Perfect Blue (1997) Review
Hello there, I am back again to review Satoshi Kon’s films as I promised I would by the end of this week. Also, I would like to remind you again, that I am reviewing these films in the order that I have seen them, so even though this was Satoshi Kon’s first film, it was the third film of his that I had seen, so with that out of the way. Let’s talk about Perfect Blue.
Perfect Blue was the feature length directorial debut of Satoshi Kon that was released in the year 1997 that was animated by Studio Madhouse and written by Sadayuki Murai and is based on the novel of the same name by Yoshikazu Takeuchi. The film follows the character of Mima Kirigoe, a J-pop singer for a group called “CHAM!” (Weird name, I know), who decides to leave the pop idol group in order to pursue an acting career for herself, this choice comes to the dismay of some of her fans, particularly one stalker of hers, Me-Mania, as she receives death threats, phone messages and weird calls, she loses her grasp on what’s real and what’s not.
So let me get this out of the way first, Perfect Blue is my least favorite film by Satoshi Kon, this may come as a shock to many, because a lot of people consider this to be his masterpiece, and while I do agree that this is a solid debut, it still doesn’t quite live up to the rest of the works. Now don’t get me wrong, I still LOVE this film and of all of Kon’s work, this by far has the most complex storytelling to offer (okay second most). But with that out of the way, let me explain myself a little better as we move on.
The story and tone the film has set is brilliant to say the least, it’s easy to see how influential this film is on the anime community as well as Darren Aronofsky’s work (Requim for a dream and Black Swan), with its Hitchcockian-esque style of filmmaking and Satoshi Kon’s talent for cinematography, both of which are spell-bounding to look at. The cinematography in particular, seeing as this was his debut feature, just shows how far he had come as a director with his later films.
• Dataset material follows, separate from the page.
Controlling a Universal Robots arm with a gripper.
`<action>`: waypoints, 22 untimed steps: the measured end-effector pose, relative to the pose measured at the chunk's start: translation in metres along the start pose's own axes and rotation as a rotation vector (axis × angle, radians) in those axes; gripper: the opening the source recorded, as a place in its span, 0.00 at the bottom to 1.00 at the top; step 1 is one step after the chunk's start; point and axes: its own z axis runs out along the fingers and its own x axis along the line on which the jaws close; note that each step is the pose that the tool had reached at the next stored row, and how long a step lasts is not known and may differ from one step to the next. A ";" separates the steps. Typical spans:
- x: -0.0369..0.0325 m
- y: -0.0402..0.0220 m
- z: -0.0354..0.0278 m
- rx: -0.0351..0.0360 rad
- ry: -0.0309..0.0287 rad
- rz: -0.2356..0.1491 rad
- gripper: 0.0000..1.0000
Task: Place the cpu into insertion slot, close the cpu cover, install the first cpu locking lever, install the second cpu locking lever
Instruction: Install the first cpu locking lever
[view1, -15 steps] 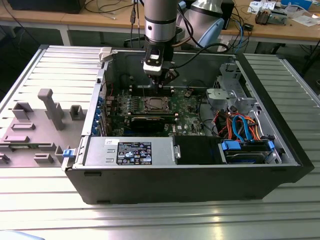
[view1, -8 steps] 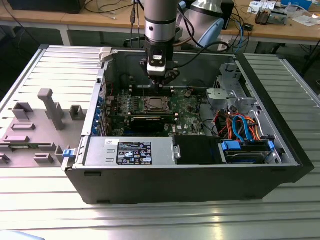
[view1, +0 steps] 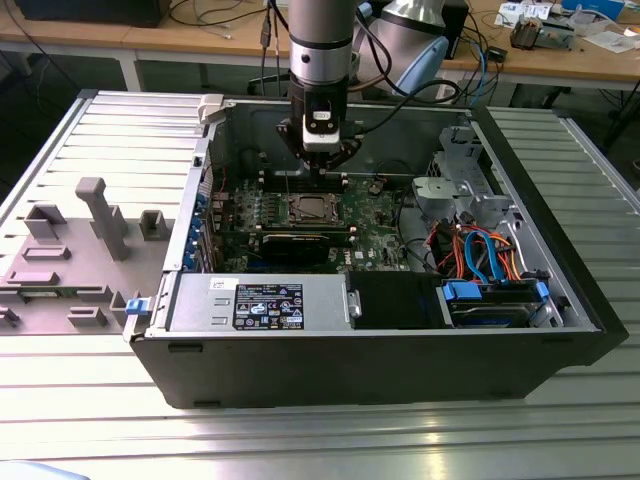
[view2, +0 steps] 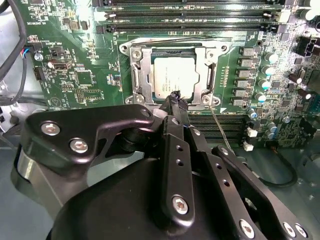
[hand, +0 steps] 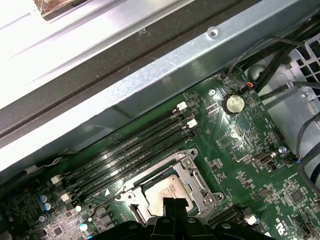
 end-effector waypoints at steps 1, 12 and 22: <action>0.0000 0.0000 0.0000 0.0000 0.0000 0.000 0.11; 0.0000 0.0000 0.0005 -0.0041 0.0029 -0.116 0.11; 0.0001 0.0000 0.0008 -0.0100 0.0071 -0.284 0.11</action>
The final 30 minutes in particular, where all the mind-fuckery comes in, is where Kon just unleashes (unapologetically, I might add) his talent to mess with your mind with his editing style and camera angles, but still never fails to keep your attention to the screen.
The characters, well here is the problem for me, our main character Mima Kirigoe, was not particularly interesting, here’s the thing, I always found what was happening to her to be very interesting, but that aspect only really kicks in the last 30 minutes of the movie, until then she really is not that great a character, she is just a cutie who is very kind, very determined and very helpful to others. You see, this was my issue with the movie that I wanted to bring up, of all the characters Satoshi Kon has written or directed in his films, I always found that he added a lot of layers to the characters, hell even Paprika did this without ever actually exploring them, but Mima doesn’t really have those layers, at least not until we reach the third act. The stalker is one of the best villains I have come across in film, his face is so well designed, it just shouts the word ‘scary’ and the fact that he never talks, just adds to how creepy the dude is, with that said, he was criminally underused in the final act. As for the sub vs. dub argument, you can chose to view either, although I saw this dubbed (because I prefer to, generally), the subbed would probably be a little better suited for this movie, but you can choose as they are both fine.
The animation is certainly not the best of what Studio Madhouse has to offer, even if I look at this film form the view point of 1997, in 1997 we got shows like Cowboy Bebop and movies like Princess Mononoke and prior to that year, films like Akira and Ghost in the Shell with far superior animation came along, the movie is filled with still images with moving mouths that just comes across as lazy sometimes, I guess that has to do with the limited budget this movie was provided with, in comparison to the other films made by Kon. But the animation is to the point and is certainly not awful to look at even though it may not have aged quite as well as it could have, it is certainly by all means watchable, as the selling points of the movie are really the cinematography and the film making style.
So, onto my final verdict, as much as I may have criticized some of the weaker aspects of this film, I love this movie, it does have its flaws in terms of a weak main character and a slightly underused villain, where the film succeeds is in telling a story of the cause and effects of fame and what that can bring to someone, it is a theme that is touched upon and explored deeply and intricately, the final 30 minutes, despite the under usage of the villain, still make up for any problems that I had as it goes completely into the psyche of our main character and her traumas, it is in this third act where you see what the film has to offer and it is a decent payoff. The cinematography is fantastic, the story and setting is great and above all, it’s a film that easily remains Kon’s most influential film to this day, and I am glad that there is an audience and following for this movie, although I believe there should be one for every Kon film out there. It may be over stylized and drawn out at times and does have a slightly rushed ending (anime always does this), but it never fails to interest you with what is going to happen next, something that most psychological horror films can’t do these days.